Amazon Web Services: Load Balancing

So the EC2 instance host our application on the cloud and everything seems fine so far, but probably our beatiful work end up on making the application very popular so a ton of new users is willing to use our software. Eventually that will bring issues on the performance as the hardware offered by an instance used to start with an initial version won't be enough as the usage grows.

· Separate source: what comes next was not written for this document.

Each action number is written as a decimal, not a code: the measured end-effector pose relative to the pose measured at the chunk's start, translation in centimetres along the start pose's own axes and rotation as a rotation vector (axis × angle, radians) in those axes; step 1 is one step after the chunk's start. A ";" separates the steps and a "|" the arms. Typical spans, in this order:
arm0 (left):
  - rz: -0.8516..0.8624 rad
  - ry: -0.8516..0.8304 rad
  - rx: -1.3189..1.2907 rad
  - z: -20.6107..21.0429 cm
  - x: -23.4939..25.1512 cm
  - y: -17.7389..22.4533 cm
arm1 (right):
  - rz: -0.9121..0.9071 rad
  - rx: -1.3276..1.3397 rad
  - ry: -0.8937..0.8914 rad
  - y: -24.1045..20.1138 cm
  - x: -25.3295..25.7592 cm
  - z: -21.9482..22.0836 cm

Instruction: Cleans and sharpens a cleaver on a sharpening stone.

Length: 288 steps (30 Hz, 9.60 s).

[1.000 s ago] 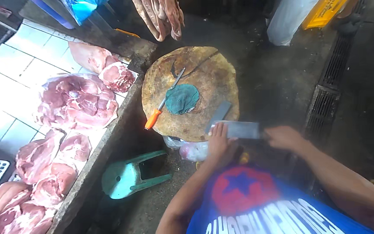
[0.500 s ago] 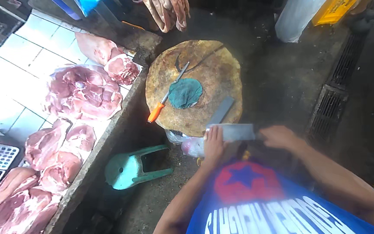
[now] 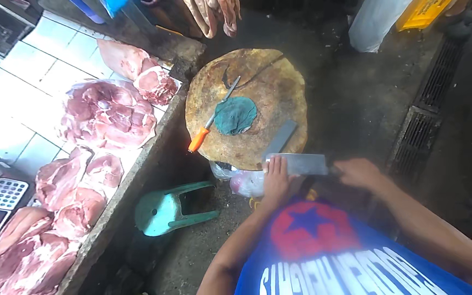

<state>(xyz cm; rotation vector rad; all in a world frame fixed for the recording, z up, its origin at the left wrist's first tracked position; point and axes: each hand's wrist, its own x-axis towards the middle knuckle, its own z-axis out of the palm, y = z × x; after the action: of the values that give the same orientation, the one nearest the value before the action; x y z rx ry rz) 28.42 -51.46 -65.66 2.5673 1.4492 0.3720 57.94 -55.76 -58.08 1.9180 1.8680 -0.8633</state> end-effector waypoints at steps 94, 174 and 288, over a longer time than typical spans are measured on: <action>0.128 -0.228 0.065 -6.7 0.5 -15.1 | -0.103 0.323 -0.090 -13.0 3.9 1.8; 0.058 -0.167 0.088 -6.4 -0.4 -18.7 | -0.164 0.287 -0.133 -15.5 8.2 -0.6; 0.001 -0.148 -0.007 -3.6 -1.7 -5.0 | -0.065 0.186 -0.117 -4.6 0.5 1.0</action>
<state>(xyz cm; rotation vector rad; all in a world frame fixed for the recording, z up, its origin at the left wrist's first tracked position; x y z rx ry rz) 22.47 -50.29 -63.78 2.5296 1.3927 0.1821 53.21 -55.59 -58.37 1.8735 1.8470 -1.1809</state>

One of the ways to solve this is to add more power to our EC2 instace, this is, scaling it vertically. But what happens if the instance dies or simply reboots or if there is a hardware issue, because at the end they are only machine in someone's else home. What happens is that our app becomes unavailable and probably we'll need to put it to work again. The best approach is to have additional instances, so more can be added or removed on demand. This is, scaling our architecture horizontally. Each instance will run the same code and know how to solve each request independently.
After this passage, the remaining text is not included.